* **Goal of the exercise**: The answer should consist of every line in the material below that has the word "glass".

────────────────

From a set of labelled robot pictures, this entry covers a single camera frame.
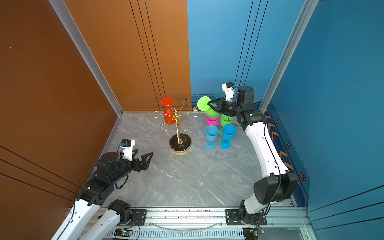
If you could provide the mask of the red wine glass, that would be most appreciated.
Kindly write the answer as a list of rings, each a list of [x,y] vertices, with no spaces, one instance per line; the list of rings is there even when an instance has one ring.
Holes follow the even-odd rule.
[[[174,111],[171,107],[173,102],[174,100],[170,97],[164,97],[161,99],[161,104],[166,107],[163,116],[167,125],[173,125],[176,123],[176,120],[174,119]]]

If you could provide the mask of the green wine glass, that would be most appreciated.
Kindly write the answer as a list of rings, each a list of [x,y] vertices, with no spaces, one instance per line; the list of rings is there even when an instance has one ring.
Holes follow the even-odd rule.
[[[219,129],[219,135],[223,135],[223,128],[227,125],[231,125],[232,124],[232,121],[233,121],[233,117],[229,117],[229,116],[226,116],[226,115],[221,115],[220,117],[220,125],[221,125],[221,128]]]
[[[211,101],[211,98],[208,96],[203,96],[199,98],[197,102],[197,107],[200,111],[205,112],[206,115],[211,119],[216,119],[219,117],[219,113],[215,112],[209,105],[208,102]]]

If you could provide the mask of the magenta wine glass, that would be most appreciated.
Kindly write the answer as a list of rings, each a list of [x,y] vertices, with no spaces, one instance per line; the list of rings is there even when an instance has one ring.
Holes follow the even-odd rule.
[[[220,117],[217,118],[211,118],[209,116],[206,116],[206,123],[208,126],[217,126],[219,123]]]

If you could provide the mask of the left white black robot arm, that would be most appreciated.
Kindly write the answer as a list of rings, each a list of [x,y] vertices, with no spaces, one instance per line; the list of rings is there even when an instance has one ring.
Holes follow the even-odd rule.
[[[149,168],[154,154],[148,153],[137,159],[137,152],[133,151],[131,161],[124,159],[123,153],[118,152],[108,152],[101,156],[96,171],[76,196],[70,213],[54,234],[54,240],[101,240],[119,224],[123,224],[123,236],[126,236],[126,232],[133,230],[134,226],[144,225],[147,214],[145,210],[135,211],[130,204],[115,200],[102,217],[86,233],[83,232],[108,196],[119,189],[119,180],[127,180],[132,171],[146,171]]]

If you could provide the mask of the blue wine glass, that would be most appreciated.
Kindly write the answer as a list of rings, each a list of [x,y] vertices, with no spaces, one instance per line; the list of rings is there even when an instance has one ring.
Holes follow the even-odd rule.
[[[221,141],[221,147],[223,149],[229,149],[231,147],[231,140],[235,137],[237,133],[236,127],[232,125],[226,125],[223,127],[222,130],[222,137],[223,140]]]
[[[205,134],[207,142],[205,143],[205,147],[207,150],[214,150],[216,147],[215,141],[219,135],[219,129],[216,126],[207,126],[205,128]]]

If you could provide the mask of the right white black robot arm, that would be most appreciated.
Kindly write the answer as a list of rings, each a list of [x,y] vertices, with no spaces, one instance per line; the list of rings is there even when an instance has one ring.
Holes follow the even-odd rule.
[[[224,98],[208,102],[217,113],[236,117],[251,140],[260,162],[263,178],[254,183],[253,194],[239,206],[240,220],[245,225],[257,224],[265,217],[272,204],[289,199],[299,178],[279,156],[267,128],[265,115],[256,109],[254,90],[242,86],[234,89],[232,82],[223,84]]]

────────────────

* **Solution to this exercise**:
If you could provide the mask of the red wine glass, that would be most appreciated.
If you could provide the mask of the green wine glass, that would be most appreciated.
If you could provide the mask of the magenta wine glass, that would be most appreciated.
If you could provide the mask of the blue wine glass, that would be most appreciated.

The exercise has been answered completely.